#### [PROBLEM]
Here is the task for the records below: repeat exactly the lines from the one with "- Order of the" to the one with "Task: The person", both included, and nothing else.

[Stored records]
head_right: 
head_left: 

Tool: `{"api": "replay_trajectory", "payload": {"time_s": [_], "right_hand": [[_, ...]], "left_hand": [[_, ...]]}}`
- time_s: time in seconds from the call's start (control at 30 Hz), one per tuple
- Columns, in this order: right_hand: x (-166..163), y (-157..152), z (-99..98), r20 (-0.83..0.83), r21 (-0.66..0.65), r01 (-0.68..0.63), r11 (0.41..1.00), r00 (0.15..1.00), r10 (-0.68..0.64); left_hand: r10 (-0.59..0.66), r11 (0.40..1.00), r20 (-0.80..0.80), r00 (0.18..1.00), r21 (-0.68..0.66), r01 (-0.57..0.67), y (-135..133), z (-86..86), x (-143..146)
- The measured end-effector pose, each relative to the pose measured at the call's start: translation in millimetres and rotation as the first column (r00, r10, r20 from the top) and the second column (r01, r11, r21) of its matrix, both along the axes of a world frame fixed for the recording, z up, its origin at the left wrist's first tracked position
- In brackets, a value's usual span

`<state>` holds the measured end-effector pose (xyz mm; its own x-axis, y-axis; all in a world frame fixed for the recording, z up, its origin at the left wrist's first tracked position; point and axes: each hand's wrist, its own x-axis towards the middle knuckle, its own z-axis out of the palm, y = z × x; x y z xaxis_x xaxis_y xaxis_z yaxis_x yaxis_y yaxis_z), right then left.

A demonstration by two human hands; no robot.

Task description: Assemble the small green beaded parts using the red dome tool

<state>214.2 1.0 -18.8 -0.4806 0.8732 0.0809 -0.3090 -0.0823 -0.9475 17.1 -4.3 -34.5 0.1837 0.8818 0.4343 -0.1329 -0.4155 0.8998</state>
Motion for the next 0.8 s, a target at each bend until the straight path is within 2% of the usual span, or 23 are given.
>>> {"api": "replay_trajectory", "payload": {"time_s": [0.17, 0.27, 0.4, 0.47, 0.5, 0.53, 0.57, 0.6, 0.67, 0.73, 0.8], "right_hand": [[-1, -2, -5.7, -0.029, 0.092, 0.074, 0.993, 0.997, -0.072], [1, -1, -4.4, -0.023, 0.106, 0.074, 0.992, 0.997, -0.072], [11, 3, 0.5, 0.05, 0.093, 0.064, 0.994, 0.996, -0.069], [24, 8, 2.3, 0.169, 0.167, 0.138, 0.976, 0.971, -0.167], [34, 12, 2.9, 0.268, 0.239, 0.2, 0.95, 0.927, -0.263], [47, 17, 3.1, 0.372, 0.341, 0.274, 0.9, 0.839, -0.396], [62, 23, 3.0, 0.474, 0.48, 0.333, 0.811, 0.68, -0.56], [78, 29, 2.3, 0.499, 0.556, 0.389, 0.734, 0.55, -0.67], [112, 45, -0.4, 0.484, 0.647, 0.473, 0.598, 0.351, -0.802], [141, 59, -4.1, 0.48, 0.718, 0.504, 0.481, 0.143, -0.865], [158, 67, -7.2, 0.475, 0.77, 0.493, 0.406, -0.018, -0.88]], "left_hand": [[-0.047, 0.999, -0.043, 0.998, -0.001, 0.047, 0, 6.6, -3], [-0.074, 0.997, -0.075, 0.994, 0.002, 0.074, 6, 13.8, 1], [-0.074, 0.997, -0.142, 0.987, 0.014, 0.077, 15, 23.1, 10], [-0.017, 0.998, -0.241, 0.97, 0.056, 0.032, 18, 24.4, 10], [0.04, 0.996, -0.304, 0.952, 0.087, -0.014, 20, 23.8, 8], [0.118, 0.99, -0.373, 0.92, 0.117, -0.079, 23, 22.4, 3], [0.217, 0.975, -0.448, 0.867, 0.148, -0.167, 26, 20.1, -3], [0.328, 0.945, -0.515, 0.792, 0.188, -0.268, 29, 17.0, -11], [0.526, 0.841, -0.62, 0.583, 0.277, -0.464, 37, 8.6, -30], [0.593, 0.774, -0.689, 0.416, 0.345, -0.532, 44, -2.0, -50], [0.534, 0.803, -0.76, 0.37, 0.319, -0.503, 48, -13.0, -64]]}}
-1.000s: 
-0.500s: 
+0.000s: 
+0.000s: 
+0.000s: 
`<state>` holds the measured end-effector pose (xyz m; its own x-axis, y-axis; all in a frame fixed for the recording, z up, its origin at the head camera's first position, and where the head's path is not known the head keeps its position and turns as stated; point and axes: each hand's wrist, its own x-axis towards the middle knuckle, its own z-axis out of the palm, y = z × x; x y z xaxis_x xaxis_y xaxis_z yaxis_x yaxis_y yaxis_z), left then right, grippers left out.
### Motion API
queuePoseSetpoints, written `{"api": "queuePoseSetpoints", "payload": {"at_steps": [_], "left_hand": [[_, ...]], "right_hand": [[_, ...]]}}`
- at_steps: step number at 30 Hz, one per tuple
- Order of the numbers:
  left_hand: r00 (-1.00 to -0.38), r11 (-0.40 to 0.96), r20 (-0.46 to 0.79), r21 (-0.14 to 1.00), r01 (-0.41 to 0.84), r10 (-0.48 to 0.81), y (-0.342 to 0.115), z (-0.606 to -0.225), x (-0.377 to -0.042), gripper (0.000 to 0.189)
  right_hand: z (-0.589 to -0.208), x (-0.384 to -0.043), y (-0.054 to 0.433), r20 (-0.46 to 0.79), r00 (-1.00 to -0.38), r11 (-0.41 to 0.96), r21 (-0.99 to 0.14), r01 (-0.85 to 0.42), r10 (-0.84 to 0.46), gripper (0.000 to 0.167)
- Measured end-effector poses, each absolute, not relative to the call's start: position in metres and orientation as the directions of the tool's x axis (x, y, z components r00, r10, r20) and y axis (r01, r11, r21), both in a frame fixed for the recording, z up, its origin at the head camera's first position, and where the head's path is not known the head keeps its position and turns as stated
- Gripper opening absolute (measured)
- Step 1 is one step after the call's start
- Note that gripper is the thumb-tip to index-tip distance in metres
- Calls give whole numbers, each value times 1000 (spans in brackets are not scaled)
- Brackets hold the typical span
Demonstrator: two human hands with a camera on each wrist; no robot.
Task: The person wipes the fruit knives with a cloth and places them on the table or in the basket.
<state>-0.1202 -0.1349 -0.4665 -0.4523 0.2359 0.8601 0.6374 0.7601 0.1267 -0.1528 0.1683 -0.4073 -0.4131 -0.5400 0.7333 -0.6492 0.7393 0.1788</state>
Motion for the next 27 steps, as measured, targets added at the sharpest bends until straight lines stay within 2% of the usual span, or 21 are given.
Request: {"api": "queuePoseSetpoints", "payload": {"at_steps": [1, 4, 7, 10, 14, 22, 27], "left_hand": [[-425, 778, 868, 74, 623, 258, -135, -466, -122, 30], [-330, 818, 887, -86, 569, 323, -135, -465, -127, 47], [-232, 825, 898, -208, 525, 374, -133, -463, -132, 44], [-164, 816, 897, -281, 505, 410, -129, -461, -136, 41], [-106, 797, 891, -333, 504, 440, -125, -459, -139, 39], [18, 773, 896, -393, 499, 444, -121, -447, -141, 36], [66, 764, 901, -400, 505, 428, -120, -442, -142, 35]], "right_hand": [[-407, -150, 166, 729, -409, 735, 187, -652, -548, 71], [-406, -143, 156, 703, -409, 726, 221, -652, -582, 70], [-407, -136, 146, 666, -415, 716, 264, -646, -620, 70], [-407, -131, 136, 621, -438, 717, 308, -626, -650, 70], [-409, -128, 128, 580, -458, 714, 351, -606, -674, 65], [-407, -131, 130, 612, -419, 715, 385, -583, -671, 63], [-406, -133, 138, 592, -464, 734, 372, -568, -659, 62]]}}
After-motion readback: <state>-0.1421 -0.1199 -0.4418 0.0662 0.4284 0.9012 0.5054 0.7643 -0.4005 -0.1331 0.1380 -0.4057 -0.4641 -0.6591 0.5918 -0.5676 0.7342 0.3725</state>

#### [WORKED SOLUTION]
- Order of the numbers:
  left_hand: r00 (-1.00 to -0.38), r11 (-0.40 to 0.96), r20 (-0.46 to 0.79), r21 (-0.14 to 1.00), r01 (-0.41 to 0.84), r10 (-0.48 to 0.81), y (-0.342 to 0.115), z (-0.606 to -0.225), x (-0.377 to -0.042), gripper (0.000 to 0.189)
  right_hand: z (-0.589 to -0.208), x (-0.384 to -0.043), y (-0.054 to 0.433), r20 (-0.46 to 0.79), r00 (-1.00 to -0.38), r11 (-0.41 to 0.96), r21 (-0.99 to 0.14), r01 (-0.85 to 0.42), r10 (-0.84 to 0.46), gripper (0.000 to 0.167)
- Measured end-effector poses, each absolute, not relative to the call's start: position in metres and orientation as the directions of the tool's x axis (x, y, z components r00, r10, r20) and y axis (r01, r11, r21), both in a frame fixed for the recording, z up, its origin at the head camera's first position, and where the head's path is not known the head keeps its position and turns as stated
- Gripper opening absolute (measured)
- Step 1 is one step after the call's start
- Note that gripper is the thumb-tip to index-tip distance in metres
- Calls give whole numbers, each value times 1000 (spans in brackets are not scaled)
- Brackets hold the typical span
Demonstrator: two human hands with a camera on each wrist; no robot.
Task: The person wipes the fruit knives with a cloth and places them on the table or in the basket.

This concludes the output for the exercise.